Your assignment:
The lines needed are those from the start of the records through the line holding "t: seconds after", each copied exactly.

Records to use:
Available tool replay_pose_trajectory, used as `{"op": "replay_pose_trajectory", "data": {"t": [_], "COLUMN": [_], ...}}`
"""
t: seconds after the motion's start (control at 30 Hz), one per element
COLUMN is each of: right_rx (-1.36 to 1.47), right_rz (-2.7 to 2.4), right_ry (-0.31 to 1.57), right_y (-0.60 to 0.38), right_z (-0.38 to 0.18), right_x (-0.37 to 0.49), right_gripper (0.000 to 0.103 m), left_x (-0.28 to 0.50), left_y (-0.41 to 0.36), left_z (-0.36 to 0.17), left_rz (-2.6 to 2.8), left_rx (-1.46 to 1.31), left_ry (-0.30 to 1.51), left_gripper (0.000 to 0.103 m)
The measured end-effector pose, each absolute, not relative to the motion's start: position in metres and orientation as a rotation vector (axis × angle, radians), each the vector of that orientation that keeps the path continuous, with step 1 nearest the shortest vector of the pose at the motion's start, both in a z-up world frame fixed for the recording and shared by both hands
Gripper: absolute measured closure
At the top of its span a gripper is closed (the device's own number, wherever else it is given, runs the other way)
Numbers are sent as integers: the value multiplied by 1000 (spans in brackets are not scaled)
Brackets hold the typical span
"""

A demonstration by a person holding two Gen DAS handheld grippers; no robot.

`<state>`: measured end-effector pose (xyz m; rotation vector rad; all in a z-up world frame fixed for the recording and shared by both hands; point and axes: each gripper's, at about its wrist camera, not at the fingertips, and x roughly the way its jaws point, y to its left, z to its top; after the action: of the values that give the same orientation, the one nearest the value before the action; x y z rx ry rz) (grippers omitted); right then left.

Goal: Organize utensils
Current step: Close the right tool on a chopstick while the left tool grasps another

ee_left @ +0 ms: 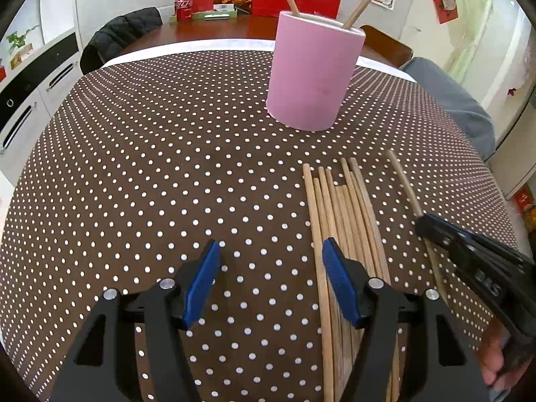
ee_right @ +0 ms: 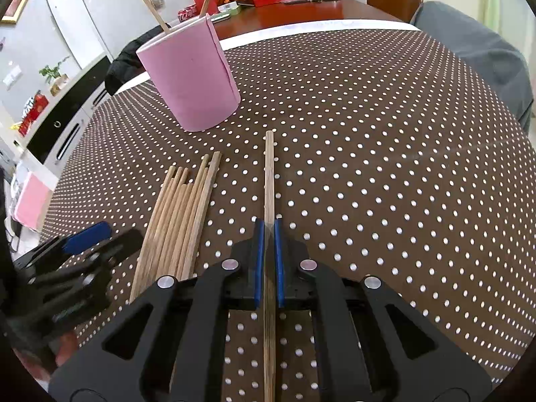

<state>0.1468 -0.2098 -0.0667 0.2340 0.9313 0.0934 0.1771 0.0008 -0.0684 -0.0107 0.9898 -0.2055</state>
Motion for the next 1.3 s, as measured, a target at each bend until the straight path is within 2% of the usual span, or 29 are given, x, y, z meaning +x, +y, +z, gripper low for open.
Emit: {"op": "replay_pose_trajectory", "data": {"t": [0.23, 0.33, 0.53, 0.57, 0.6, 0.63, 0.67, 0.9, 1.3], "right_rx": [262, 259, 271, 272, 274, 275, 274, 265, 196], "right_rz": [110, 118, 125, 125, 126, 124, 122, 130, 169], "right_ry": [913, 912, 911, 912, 912, 911, 911, 863, 726], "right_y": [-226, -228, -229, -230, -231, -231, -230, -231, -220], "right_z": [-61, -59, -59, -59, -58, -58, -58, -41, 14], "right_x": [133, 130, 127, 127, 126, 126, 128, 124, 117], "right_gripper": [97, 97, 97, 97, 97, 97, 97, 97, 97], "left_x": [189, 194, 200, 201, 201, 200, 199, 192, 165], "left_y": [-14, -21, -34, -34, -37, -40, -44, -35, -13], "left_z": [-68, -70, -70, -70, -69, -67, -66, -57, 7], "left_rz": [-158, -120, -79, -86, -138, -167, -159, -220, -156], "left_rx": [32, 55, 109, 106, 99, 107, 142, 55, -99], "left_ry": [989, 1003, 993, 989, 978, 965, 961, 949, 681], "left_gripper": [39, 34, 33, 37, 48, 84, 97, 97, 97]}}
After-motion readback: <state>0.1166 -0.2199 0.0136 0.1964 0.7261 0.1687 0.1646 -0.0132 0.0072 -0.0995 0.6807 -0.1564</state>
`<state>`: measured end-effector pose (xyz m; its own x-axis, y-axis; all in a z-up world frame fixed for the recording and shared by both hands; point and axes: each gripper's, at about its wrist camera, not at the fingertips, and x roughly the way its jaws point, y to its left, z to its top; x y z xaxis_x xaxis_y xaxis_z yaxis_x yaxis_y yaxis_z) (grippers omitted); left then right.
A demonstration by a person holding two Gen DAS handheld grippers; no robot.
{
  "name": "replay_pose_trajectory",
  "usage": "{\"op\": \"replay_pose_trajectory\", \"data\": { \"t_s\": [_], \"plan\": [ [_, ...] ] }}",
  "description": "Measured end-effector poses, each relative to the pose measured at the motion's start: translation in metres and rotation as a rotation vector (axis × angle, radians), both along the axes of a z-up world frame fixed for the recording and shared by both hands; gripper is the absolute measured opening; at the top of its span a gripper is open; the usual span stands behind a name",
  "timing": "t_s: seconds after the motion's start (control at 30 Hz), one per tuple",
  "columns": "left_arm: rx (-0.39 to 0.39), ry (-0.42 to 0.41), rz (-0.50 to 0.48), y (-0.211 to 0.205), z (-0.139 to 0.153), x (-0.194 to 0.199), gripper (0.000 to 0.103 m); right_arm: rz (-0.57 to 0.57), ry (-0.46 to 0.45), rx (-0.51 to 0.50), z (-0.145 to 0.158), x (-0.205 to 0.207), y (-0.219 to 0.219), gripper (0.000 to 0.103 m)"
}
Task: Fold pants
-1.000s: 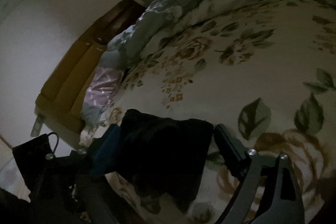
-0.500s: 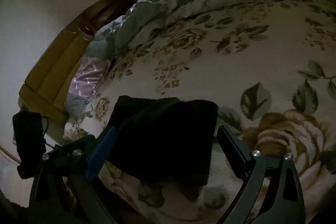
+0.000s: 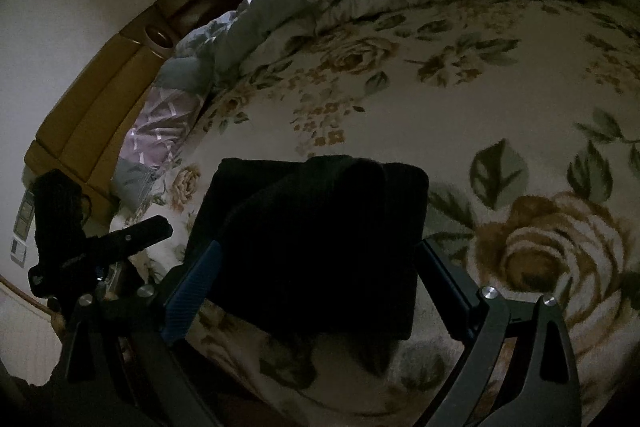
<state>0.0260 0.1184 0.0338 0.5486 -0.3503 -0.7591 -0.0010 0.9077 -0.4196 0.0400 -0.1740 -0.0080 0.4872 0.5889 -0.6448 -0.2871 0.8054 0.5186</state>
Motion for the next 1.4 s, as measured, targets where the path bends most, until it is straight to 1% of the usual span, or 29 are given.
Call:
{"op": "replay_pose_trajectory", "data": {
  "t_s": [0.23,0.6,0.97,1.1,1.4],
  "plan": [
    [-0.001,0.022,0.009,0.003,-0.008,0.004,0.078,-0.017,0.017,0.012,-0.005,-0.002,-0.001,0.097],
    [0.009,0.047,-0.006,0.004,-0.018,0.016,0.078,-0.023,0.042,0.009,-0.012,0.000,-0.003,0.097],
    [0.012,0.095,-0.015,0.003,-0.037,0.035,0.078,-0.031,0.096,0.026,-0.030,0.005,-0.002,0.097],
    [0.007,0.110,-0.016,0.002,-0.044,0.043,0.078,-0.033,0.104,0.025,-0.033,0.007,-0.003,0.097],
    [0.023,0.147,-0.003,0.000,-0.064,0.055,0.078,-0.037,0.127,0.037,-0.048,0.013,-0.008,0.097]
  ]
}}
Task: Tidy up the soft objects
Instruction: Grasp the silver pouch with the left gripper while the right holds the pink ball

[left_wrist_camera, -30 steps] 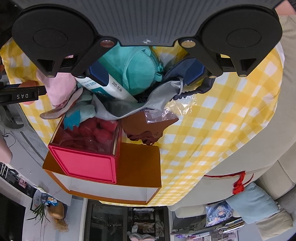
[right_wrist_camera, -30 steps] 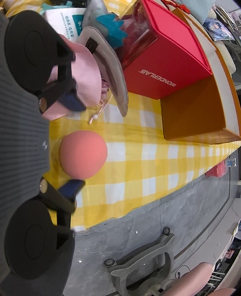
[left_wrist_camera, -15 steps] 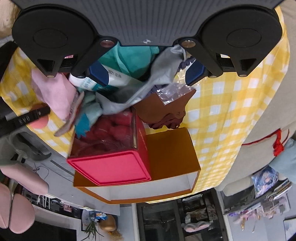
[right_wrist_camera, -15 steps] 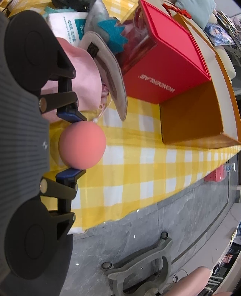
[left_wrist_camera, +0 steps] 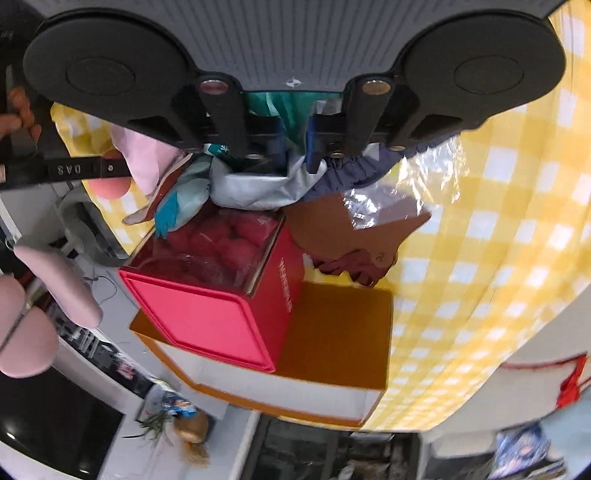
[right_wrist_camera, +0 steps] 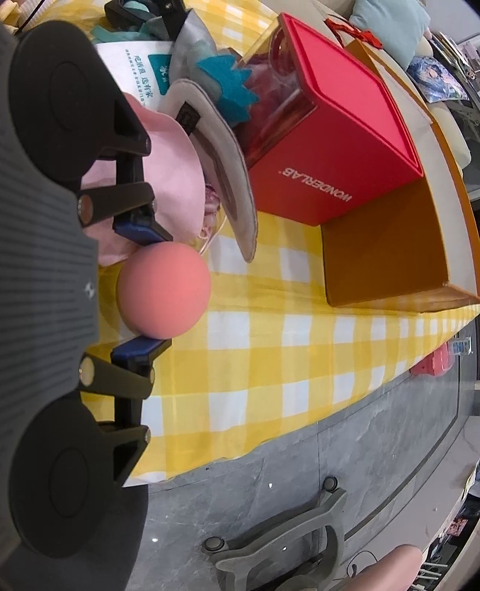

Your response:
Available tool replay_pose_trajectory, used as `{"op": "replay_pose_trajectory", "data": {"t": [_], "COLUMN": [_], ...}}`
"""
t: seconds after the motion's start (control at 30 Hz), one per element

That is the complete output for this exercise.